The number of women aged 20 to 30 who were “economically inactive” due to the demands of child raising fell by 44,000 to 237,000 from April and June, the Korea Development Institute (KDI) said yesterday.

Before this, the number hovered around 280,000 for several years.

A comparison of second-quarter results show that women have been dropping out of the national workforce at a slower rate recently. For this three-month period, the number of employed women under the age of 30 dropped 8,000 from 2011 to 2012, but by a much larger 46,000 the year before.

Given that low fertility rates have caused the population of women in their 20s to dwindle, employment figures in this age group were expected to decline.

The employment rate for this demographic also rose by 1 percentage point to 60.2 percent.
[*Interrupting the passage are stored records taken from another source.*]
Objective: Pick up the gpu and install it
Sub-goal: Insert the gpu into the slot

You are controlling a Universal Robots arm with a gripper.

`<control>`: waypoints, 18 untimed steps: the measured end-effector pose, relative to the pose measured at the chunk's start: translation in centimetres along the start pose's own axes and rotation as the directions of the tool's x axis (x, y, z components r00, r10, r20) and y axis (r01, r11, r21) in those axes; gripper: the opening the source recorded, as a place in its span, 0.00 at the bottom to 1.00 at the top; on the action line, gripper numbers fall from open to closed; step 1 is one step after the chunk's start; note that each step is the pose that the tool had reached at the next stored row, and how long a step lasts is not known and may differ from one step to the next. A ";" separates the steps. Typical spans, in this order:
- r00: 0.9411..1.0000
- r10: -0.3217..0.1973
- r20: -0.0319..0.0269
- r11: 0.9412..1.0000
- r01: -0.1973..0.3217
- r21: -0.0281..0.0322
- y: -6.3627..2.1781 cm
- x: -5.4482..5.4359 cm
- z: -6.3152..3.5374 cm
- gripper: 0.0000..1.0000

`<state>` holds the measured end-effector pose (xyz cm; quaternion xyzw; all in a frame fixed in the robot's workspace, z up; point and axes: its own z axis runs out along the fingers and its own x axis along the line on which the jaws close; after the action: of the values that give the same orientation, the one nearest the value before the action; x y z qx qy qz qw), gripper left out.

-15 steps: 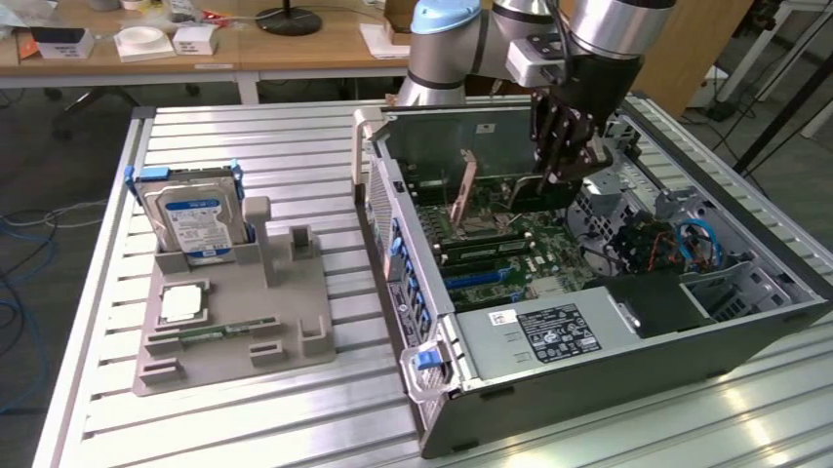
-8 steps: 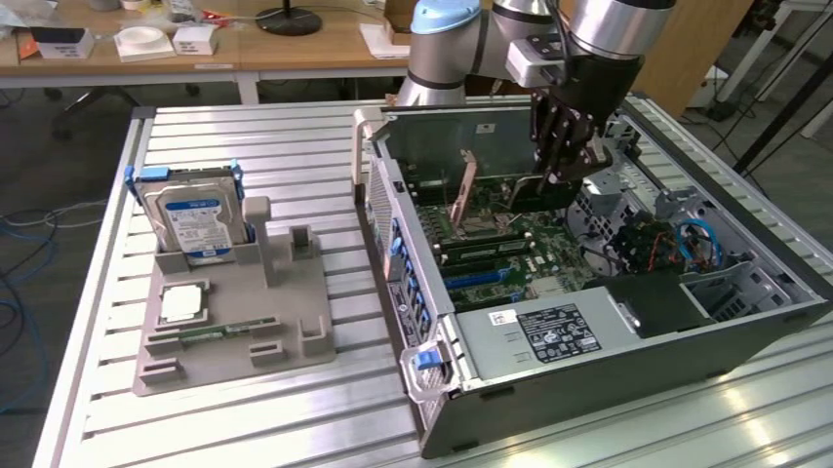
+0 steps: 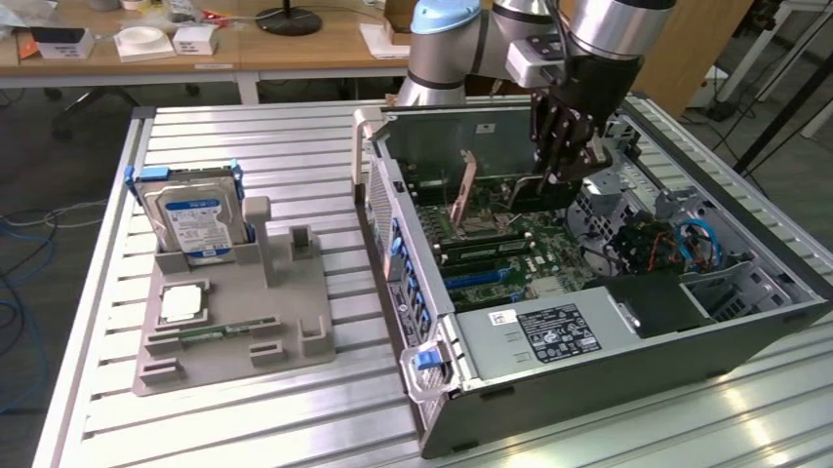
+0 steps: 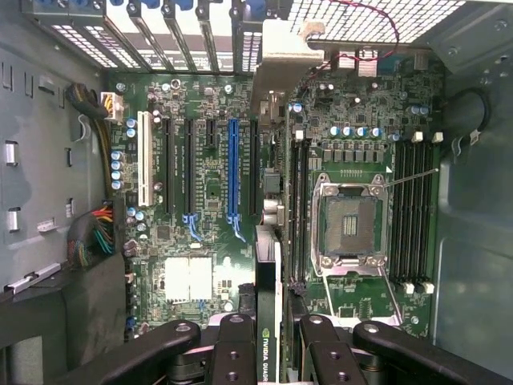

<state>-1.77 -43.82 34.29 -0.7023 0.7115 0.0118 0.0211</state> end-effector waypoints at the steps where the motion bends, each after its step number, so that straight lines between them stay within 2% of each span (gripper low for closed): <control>1: 1.000 0.000 0.000 1.000 0.000 0.000 0.00 0.0 0.03 0.26; 9: 1.000 0.000 0.000 1.000 0.000 0.000 0.00 1.1 1.11 0.26; 14: 1.000 0.001 0.000 1.000 -0.001 0.000 0.00 2.4 1.94 0.26; 18: 1.000 0.004 0.001 1.000 -0.004 0.000 0.12 2.6 2.61 0.26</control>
<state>-1.89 -46.27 31.56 -0.7008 0.7130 0.0119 0.0213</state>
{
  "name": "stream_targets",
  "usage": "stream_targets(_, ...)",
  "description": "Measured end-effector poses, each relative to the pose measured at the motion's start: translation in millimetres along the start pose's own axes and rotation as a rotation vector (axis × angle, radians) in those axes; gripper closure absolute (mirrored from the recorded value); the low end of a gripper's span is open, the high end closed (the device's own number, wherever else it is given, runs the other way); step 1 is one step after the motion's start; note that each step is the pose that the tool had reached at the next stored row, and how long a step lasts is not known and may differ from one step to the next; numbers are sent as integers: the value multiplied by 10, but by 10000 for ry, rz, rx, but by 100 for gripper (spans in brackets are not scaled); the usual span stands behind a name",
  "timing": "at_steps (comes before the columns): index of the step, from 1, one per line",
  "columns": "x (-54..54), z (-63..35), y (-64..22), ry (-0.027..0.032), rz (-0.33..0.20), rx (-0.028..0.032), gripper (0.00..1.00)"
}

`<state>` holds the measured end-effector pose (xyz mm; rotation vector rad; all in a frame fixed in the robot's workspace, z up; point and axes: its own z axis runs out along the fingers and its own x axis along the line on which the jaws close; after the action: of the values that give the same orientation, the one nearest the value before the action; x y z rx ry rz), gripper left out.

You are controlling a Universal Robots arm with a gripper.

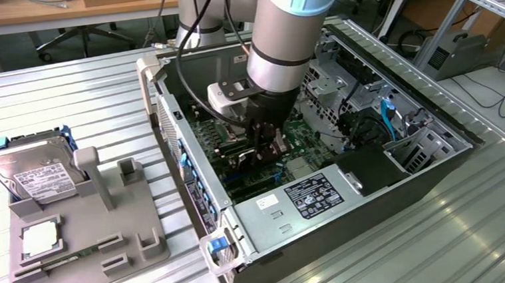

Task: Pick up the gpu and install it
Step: 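Insert the gpu into the slot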

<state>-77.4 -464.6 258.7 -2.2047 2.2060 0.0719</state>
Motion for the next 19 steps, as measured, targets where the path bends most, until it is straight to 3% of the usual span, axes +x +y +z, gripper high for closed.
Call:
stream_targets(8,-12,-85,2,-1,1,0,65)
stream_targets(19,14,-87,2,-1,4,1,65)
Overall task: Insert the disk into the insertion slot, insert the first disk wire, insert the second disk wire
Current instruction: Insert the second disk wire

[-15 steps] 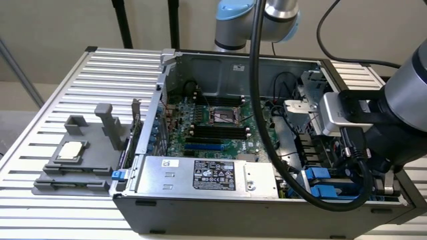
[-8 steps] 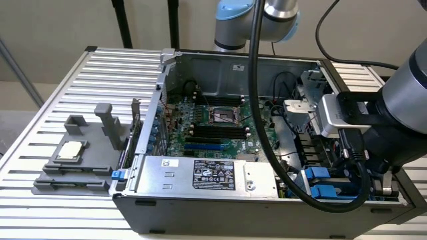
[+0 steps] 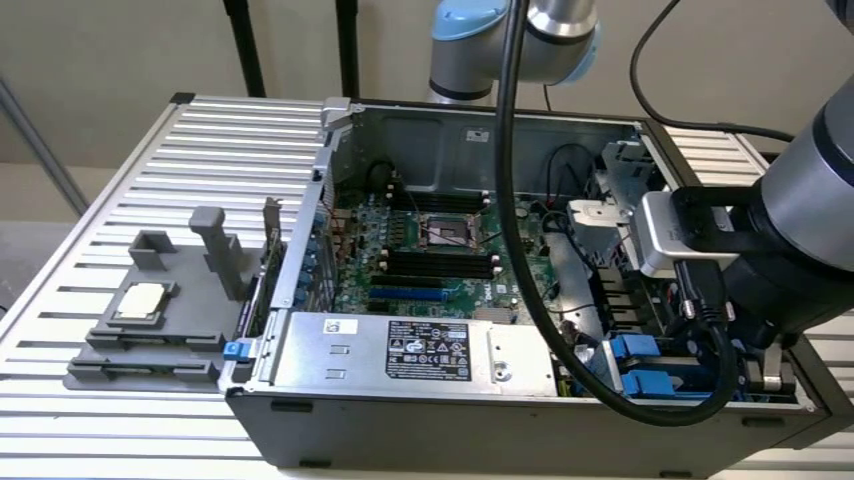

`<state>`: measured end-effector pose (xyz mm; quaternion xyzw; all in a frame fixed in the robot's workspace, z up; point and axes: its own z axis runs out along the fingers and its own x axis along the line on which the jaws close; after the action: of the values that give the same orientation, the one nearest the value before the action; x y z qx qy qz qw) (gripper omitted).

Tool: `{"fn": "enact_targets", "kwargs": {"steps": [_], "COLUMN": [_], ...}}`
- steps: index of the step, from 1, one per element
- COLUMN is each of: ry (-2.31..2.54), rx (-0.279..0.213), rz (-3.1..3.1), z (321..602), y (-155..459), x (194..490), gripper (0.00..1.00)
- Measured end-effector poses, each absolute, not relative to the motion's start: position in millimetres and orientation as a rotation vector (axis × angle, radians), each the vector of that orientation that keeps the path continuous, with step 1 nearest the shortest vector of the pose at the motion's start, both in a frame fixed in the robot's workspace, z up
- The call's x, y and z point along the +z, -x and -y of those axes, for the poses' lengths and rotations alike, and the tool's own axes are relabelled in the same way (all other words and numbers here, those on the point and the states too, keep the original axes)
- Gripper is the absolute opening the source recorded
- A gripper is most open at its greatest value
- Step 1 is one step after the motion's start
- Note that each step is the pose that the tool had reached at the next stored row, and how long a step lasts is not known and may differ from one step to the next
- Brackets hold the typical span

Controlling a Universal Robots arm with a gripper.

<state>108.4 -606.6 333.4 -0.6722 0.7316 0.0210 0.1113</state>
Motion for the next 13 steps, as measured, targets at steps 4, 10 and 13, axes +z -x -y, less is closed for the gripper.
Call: {"fn": "enact_targets", "kwargs": {"steps": [4,10,13], "ry": [1.974,1.974,1.974], "rx": [0.062,0.061,0.061], "rz": [-2.147,-2.148,-2.148], "z": [606,606,606], "y": [-108,-108,-102], "x": [333,341,344], "gripper": [0.16,0.24,0.24]}}
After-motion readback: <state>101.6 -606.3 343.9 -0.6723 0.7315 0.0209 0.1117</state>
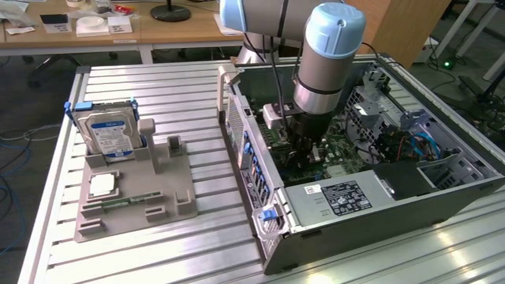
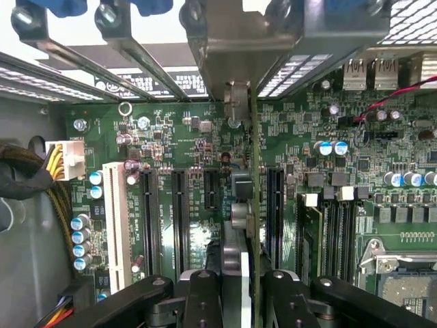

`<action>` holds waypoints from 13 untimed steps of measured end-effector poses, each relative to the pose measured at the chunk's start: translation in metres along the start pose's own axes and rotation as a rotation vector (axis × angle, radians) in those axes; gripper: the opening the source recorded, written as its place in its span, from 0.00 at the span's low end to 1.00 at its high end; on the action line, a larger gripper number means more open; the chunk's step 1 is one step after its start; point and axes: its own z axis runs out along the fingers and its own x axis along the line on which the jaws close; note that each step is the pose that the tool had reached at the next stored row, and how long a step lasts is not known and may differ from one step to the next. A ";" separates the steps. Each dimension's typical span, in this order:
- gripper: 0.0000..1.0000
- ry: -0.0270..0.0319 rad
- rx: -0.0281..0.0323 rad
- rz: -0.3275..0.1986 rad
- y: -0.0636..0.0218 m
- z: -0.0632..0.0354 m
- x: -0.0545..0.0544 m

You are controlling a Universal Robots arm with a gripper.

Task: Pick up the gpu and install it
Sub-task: 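Insert the gpu into the slot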

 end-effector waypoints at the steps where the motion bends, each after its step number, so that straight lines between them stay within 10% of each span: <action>1: 0.28 -0.0001 0.0001 0.000 0.0000 0.0001 0.000; 13: 0.36 -0.0011 0.0114 0.000 -0.0003 -0.0077 0.000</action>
It is the first time the figure has reached 60 percent since 2005.

When the numbers are compared to how their male counterparts fared, however, the growth trend becomes more apparent.

The employment rate for men in their 20s stood at 57.6 percent for the quarter, a 0.9-percentage-point slide from the same period in 2011.

Some demographic and economic experts said the increase in employment of women younger than 30 could be attributable to the implementation of the government’s more inclusive free child care support program in March.

From March, the government began enforcing a controversial welfare policy measure by offering subsidies to all households who either have infants under the age of two or children aged five, regardless of their income.

Hwang Soo-kyung, a researcher at KDI, said it would be a misrepresentation to attribute the changing employment pattern entirely to the free child care policy.

“Women’s economic activities are affected by the amount of time and costs spent on taking care of their children,” Hwang said. “But the latest rise in employment of this demographic also partly stems from a rise in the number of short-term jobs entailing less than 15 working hours a week.”